Perhaps the biggest support in favor of the argument that I am putting here comes from Beef­heart's subsequent career itself. With the possible exception of Lick My Decals Off, not a single one of his future albums would even dare come close to the craziness of the musical structures of TMR — the lyrics of his subsequent albums, though, as well as the vocal moods into which he prodded himself during the sessions, would often remain similar. Which, in a sense, makes TMR an intellectually fascinating musical dead end: a collection of «anti-tune-like tunes» for those who'd like to experience, if only for a brief while, what it is like to step out of the spaceship without a spacesuit on. To that end, it remains a unique curiosity; but I still hesitate to call it «great», if only because using such a lazy, trivial term for such an arduous, non-trivial record would be an insult by itself. I do suppose that everybody — yes, even including Britney Spears fans — could find it useful to sit through this record at least once.

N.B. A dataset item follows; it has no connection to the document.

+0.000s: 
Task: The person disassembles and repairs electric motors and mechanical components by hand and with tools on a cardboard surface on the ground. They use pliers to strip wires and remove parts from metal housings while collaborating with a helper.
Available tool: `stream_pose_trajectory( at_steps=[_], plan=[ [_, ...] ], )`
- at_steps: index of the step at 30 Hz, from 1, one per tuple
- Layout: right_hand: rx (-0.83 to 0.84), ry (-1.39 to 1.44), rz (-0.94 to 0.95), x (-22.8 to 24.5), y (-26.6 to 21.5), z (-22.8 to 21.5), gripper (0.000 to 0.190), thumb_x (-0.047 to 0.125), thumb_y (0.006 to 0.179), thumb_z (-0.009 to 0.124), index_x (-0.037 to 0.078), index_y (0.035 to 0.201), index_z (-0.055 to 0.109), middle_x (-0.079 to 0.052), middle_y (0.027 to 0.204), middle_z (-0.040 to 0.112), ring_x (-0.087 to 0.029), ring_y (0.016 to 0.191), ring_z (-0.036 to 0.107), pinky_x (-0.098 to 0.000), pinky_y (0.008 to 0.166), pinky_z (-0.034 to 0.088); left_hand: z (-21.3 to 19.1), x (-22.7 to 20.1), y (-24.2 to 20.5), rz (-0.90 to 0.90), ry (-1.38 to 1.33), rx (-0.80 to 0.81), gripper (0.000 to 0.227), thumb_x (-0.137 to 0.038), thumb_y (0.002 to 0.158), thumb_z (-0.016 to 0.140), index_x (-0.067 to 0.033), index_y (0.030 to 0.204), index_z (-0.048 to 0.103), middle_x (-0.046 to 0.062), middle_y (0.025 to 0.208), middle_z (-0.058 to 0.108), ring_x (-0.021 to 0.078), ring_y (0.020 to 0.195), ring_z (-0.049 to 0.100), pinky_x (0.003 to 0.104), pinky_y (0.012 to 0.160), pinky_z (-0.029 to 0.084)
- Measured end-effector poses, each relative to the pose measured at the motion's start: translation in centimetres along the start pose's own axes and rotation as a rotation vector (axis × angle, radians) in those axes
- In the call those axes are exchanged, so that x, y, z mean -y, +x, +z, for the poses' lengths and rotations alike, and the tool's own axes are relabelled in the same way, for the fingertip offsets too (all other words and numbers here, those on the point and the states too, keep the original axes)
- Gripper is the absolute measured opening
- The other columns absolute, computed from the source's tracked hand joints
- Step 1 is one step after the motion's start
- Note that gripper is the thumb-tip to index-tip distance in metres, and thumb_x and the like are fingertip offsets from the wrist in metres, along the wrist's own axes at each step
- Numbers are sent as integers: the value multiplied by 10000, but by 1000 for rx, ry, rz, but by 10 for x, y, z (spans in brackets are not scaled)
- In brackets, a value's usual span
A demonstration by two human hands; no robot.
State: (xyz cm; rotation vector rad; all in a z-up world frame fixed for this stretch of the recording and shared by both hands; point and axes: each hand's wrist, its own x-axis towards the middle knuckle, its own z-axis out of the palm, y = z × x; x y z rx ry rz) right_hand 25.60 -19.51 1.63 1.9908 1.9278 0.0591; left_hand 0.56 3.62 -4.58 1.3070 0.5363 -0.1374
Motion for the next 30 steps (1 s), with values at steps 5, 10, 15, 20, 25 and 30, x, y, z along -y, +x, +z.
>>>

But anybody who honestly finds him­self addicted to this record (and I do mean honestly, rather than merely doing the cool thing to do) is probably in serious need of psychiatric help. And no, that's not a condescending remark or anything — after all, wasn't the record itself created by one of the biggest madmen in the business? Fast and bulbous, man. Fast and bulbous. Thumbs... oh wait, I do believe that my thumbs are stuck, I cannot go back t' yer Thumbland.